### PROBLEM
Could you repeat the listing exactly, leaving out the pictures?

### DATA EXTRACT
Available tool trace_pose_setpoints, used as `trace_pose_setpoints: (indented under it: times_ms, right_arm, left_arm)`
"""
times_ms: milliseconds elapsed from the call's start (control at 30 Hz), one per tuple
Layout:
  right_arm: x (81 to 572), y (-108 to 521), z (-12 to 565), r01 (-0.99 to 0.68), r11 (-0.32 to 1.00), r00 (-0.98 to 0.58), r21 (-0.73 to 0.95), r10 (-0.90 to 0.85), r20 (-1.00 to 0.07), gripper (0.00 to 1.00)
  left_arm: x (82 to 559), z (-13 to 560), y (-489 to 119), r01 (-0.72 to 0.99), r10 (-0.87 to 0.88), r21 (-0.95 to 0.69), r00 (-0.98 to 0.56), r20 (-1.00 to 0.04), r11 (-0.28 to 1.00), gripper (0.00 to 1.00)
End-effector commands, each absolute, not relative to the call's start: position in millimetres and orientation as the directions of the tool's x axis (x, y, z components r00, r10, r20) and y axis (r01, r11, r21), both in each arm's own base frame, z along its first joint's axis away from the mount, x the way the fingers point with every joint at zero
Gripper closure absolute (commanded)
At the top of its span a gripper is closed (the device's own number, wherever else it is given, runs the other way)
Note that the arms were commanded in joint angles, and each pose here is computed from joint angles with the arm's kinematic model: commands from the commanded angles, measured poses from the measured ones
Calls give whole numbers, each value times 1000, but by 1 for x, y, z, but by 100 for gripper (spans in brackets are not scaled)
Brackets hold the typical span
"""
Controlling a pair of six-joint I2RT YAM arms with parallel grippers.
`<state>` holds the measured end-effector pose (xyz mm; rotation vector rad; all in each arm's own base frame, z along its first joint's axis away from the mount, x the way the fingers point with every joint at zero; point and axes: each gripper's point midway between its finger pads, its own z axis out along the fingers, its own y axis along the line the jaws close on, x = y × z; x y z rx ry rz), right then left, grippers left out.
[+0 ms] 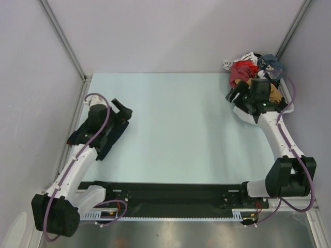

### ANSWER AREA
Available tool trace_pose_setpoints, used as `trace_pose_setpoints: (indented under it: times_ms, right_arm, left_arm)`
"""
times_ms: milliseconds elapsed from the call's start (control at 30 Hz), one per tuple
Layout:
  right_arm: x (81 to 572), y (-108 to 521), z (-12 to 565), r01 (-0.99 to 0.68), r11 (-0.32 to 1.00), r00 (-0.98 to 0.58), r21 (-0.73 to 0.95), r10 (-0.90 to 0.85), r20 (-1.00 to 0.07), gripper (0.00 to 1.00)
  left_arm: x (82 to 559), z (-13 to 560), y (-489 to 119), r01 (-0.72 to 0.99), r10 (-0.87 to 0.88), r21 (-0.95 to 0.69), r00 (-0.98 to 0.56), r20 (-1.00 to 0.04), r11 (-0.28 to 1.00), gripper (0.00 to 1.00)
End-effector commands, each absolute, not relative to the call's start: position in millimetres and orientation as the directions of the tool's x axis (x, y, z components r00, r10, r20) and y axis (r01, r11, r21), both in each arm's own base frame, z along its first joint's axis away from the mount, x the way the fingers point with every joint at zero
Gripper closure absolute (commanded)
At the top of its span a gripper is closed (the device's own number, wherever else it is given, runs the other way)
Note that the arms were commanded in joint angles, and each pose here is computed from joint angles with the arm's kinematic model: commands from the commanded angles, measured poses from the measured ones
Calls give whole numbers, each value times 1000, but by 1 for x, y, z, but by 100 for gripper (spans in brackets are not scaled)
Brackets hold the typical span
"""
Controlling a pair of six-joint I2RT YAM arms with parallel grippers.
`<state>` holds the measured end-effector pose (xyz mm; rotation vector rad; all in each arm's own base frame, z along its first joint's axis away from the mount, x the way the fingers point with every joint at zero; point and axes: each gripper's point midway between its finger pads, its own z axis out along the fingers, its own y axis along the line the jaws close on, x = y × z; x y z rx ry rz), right then left, grippers left out.
[+0 ms] 

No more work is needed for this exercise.